# Lake Erie Anchor type and size



## FISNFOOL (May 12, 2009)

Hi All,

I have a 19 foot Starcraft aluminum holiday. I currently have a grapple style folding anchor that I do not fold. I use 4 feet of chain and double the depth of rode. Some times it holds. and if more than two feet of waves, it slips. I have the ability to cast lead around the folding shank. 

What total weight would you suggest or should I just switch to a better style? I have the lead and vinyl so it would be at no cost to "fix" this one.

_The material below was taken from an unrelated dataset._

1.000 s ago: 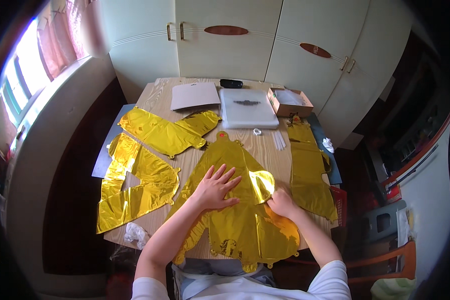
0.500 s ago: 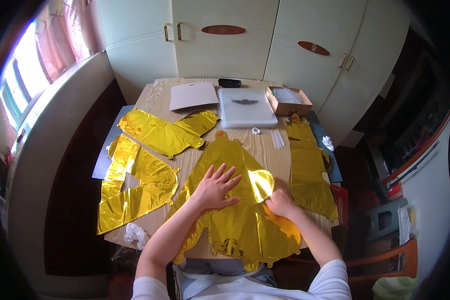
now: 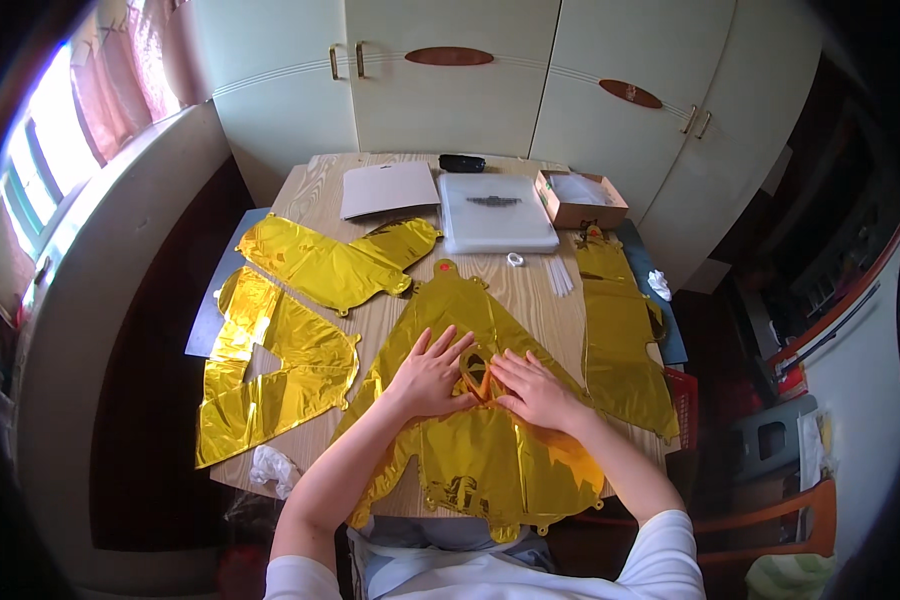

I was thinking of casting the lead, then dipping the anchor in liquid vinyl to coat it. I have the lead and vinyl so it would be at no cost to "fix" this one.


----------



## GRADY228 (Jun 25, 2005)

Just buy a Danforth type and run 6' of chain and be done with it!!


----------



## FISNFOOL (May 12, 2009)

GRADY228 said:


> Just buy a Danforth type and run 6' of chain and be done with it!!


THANKS 

What size would you suggest? I have a limited cash supply right now and would prefer to spend it on fuel. But If I need a Danforth then I'll have to save up. I can cast the lead I have and sell it.

Please understand that I have the ability to cast a weight around the shaft of the one I have. I have over 600 pounds of lead and I can hot dip vinyl.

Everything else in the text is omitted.